Thankfully, most asteroids (which produce the meteorites) remain
in space, so if we want to study them, we have to go there. The
NEAR landing on Eros was just spectacular. It set down at about
walking speed, and the last image gives a resolution of an inch!
Here we find uncratered "sand ponds" and decaying rocks that
nobody understands. It seems that the more data we accumulate
about an object, the more confused we get. There certainly are
plenty of the critters to study. We just passed the 20,000th
asteroid for which a good orbit has been computed; the total
discovery count hovers around 100,000! More than expected are
binary, and nobody knows why.
Could it be asteroids that brought water to Earth rather than
comets? Comets seem to contain too much deuterium (the heavier
form of hydrogen) relative to Earth's waters.

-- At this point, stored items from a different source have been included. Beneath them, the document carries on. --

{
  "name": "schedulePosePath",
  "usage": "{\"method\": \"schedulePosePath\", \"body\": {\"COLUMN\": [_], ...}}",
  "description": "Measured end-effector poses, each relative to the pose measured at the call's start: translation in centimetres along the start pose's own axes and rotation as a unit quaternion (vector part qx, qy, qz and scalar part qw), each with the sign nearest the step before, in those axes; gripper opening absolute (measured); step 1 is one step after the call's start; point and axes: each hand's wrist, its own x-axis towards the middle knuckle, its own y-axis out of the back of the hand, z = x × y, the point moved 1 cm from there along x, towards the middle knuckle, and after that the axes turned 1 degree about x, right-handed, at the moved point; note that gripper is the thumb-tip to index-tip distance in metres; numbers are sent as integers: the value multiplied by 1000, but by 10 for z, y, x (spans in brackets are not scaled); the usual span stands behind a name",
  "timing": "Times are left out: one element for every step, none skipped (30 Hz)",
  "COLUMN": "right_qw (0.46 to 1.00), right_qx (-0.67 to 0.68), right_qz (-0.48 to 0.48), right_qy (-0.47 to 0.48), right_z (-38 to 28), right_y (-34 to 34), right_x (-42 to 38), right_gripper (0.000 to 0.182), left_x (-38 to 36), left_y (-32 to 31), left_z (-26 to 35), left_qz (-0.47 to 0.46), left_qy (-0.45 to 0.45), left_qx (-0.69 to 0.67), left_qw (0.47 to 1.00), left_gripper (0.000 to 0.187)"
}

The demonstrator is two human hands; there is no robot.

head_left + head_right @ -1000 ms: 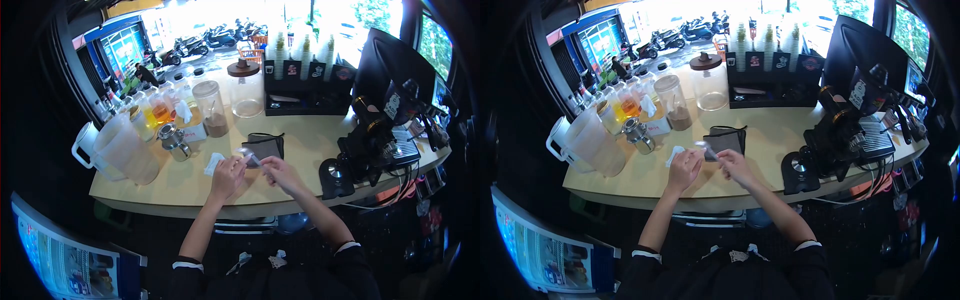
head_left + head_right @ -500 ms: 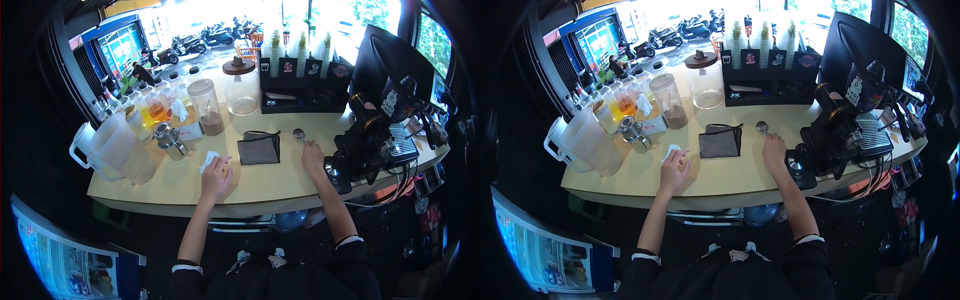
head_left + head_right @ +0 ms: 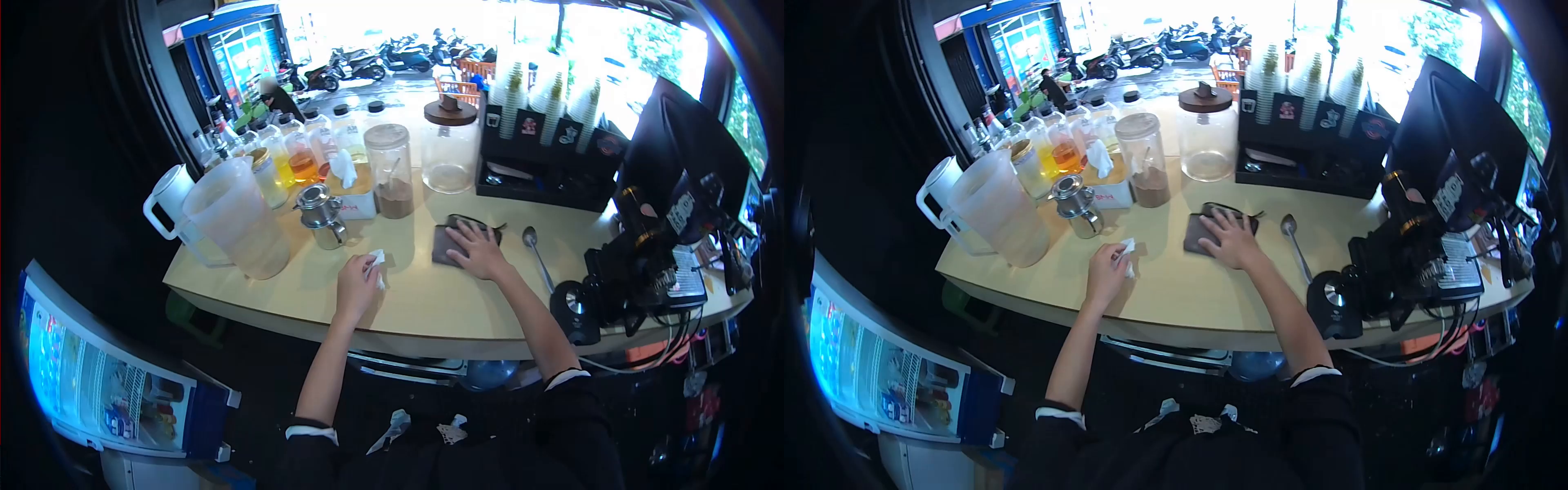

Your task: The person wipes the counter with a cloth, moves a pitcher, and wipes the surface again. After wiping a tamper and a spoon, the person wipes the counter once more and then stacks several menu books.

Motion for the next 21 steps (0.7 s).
{"method": "schedulePosePath", "body": {"right_qw": [1000,997,988,981,982,987,990,995,997,998,995,990,982,973,972,973,974,985,984,993,998], "right_qx": [0,-6,-10,-23,-20,-25,-29,-20,-11,6,22,27,33,38,39,55,70,79,79,44,11], "right_qz": [1,19,33,34,29,43,58,64,70,62,54,46,39,13,12,10,7,19,19,40,61], "right_qy": [9,-70,-150,-190,-183,-155,-128,-77,-27,27,81,132,183,229,233,223,215,154,161,97,31], "right_z": [-2,-3,-7,-20,-39,-58,-79,-106,-134,-158,-179,-195,-206,-211,-208,-200,-193,-189,-198,-210,-224], "right_y": [-5,-12,-18,-23,-32,-43,-51,-55,-59,-60,-61,-63,-64,-61,-58,-56,-53,-53,-59,-65,-72], "right_x": [16,30,40,52,60,69,77,77,72,67,60,53,46,39,38,38,40,45,49,53,56], "right_gripper": [59,61,62,63,63,63,63,63,62,61,61,60,59,58,58,58,57,58,58,58,59], "left_x": [-9,-20,-30,-41,-51,-61,-71,-78,-83,-89,-94,-97,-100,-102,-105,-110,-118,-127,-135,-142,-148], "left_y": [15,30,42,56,69,81,93,102,107,111,113,113,116,120,125,133,142,153,161,166,171], "left_z": [2,2,-3,-10,-16,-20,-23,-27,-33,-38,-42,-46,-48,-50,-52,-53,-54,-54,-59,-61,-62], "left_qz": [38,75,78,112,146,149,173,197,200,206,213,224,227,244,261,270,282,283,302,309,313], "left_qy": [18,38,45,74,102,109,127,144,150,165,180,171,175,168,161,166,171,189,186,200,215], "left_qx": [-41,-81,-75,-110,-144,-139,-134,-128,-126,-130,-133,-136,-135,-132,-130,-136,-142,-138,-117,-111,-104], "left_qw": [998,993,993,985,973,973,967,961,960,956,951,950,949,946,943,939,933,930,928,923,919], "left_gripper": [22,20,20,19,17,17,17,17,17,17,17,17,17,17,17,17,17,16,15,15,15]}}
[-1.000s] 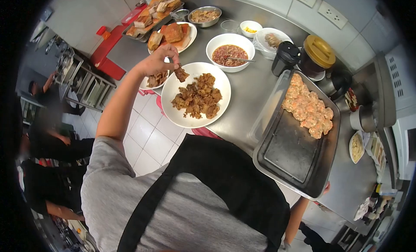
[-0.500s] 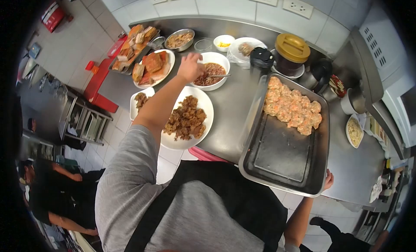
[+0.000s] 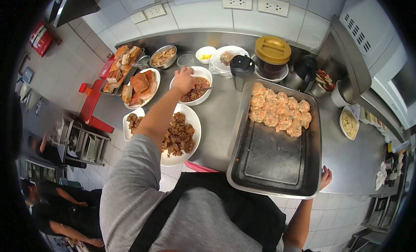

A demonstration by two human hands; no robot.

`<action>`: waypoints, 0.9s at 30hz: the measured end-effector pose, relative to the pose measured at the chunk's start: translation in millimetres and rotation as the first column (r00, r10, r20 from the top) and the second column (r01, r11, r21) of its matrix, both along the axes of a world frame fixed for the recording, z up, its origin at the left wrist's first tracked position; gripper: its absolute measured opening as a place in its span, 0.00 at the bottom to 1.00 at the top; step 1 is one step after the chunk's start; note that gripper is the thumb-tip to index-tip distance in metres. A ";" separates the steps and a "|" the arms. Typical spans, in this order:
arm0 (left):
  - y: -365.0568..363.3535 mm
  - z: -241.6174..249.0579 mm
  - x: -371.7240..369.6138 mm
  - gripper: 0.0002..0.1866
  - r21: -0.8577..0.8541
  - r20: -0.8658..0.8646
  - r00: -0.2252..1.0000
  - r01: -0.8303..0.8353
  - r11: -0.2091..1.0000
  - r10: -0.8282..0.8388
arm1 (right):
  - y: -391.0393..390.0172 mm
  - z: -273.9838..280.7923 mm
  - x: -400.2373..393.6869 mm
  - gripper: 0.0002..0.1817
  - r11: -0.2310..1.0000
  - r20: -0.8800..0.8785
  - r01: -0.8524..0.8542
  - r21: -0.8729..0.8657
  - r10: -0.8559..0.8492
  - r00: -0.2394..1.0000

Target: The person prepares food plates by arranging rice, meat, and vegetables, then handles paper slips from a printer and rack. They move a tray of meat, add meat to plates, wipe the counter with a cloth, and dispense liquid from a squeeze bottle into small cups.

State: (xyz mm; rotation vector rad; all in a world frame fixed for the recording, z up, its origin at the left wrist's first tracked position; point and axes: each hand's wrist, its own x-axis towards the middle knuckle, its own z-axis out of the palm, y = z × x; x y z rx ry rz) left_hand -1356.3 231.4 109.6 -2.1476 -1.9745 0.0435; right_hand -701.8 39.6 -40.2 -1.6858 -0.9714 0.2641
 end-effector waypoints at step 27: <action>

While the news
goes back a ways, it's still fun to witness the disintegration of
Comet LINEAR. (The disintegration of Biela's Comet in the 19th
century lead to the discovery that meteors are cometary debris).
That's all ok, since there is a new Comet LINEAR trekking the
skies. And how about that Comet Hale-Bopp? Thirteen
astronomical units from the Sun, well beyond Saturn, it remains
active.
The short-period comets come in from the Kuiper Belt around and
beyond the orbit of Pluto. While Pluto's origin remains
mysterious, the planet is clearly related to the other Kuiper
Belt Objects. Nearly 400 KBOs are now known, a substantial
fraction in the same kind of resonant orbit as Pluto (which goes
around the Sun twice for every time Neptune goes thrice). Deep
observations suggest that the Kuiper Belt may end rather abruptly
(at least for larger objects) at 55 AU. And a few are really
large, two in the 600-900 km diameter range, comparable to the
large asteroids and a quarter the size of Pluto itself. Pluto
may just be the biggest.
Interstellar Medium and Star Formation
All of this stuff, the Sun, planets, and debris, came from the
dusty gases of interstellar space. The dark, cold molecular
clouds that are stellar birthplaces contain some (and probably
far more than) 120 species of molecule, including one of the
latest, interstellar sugar (a simple one, glycoaldehyde).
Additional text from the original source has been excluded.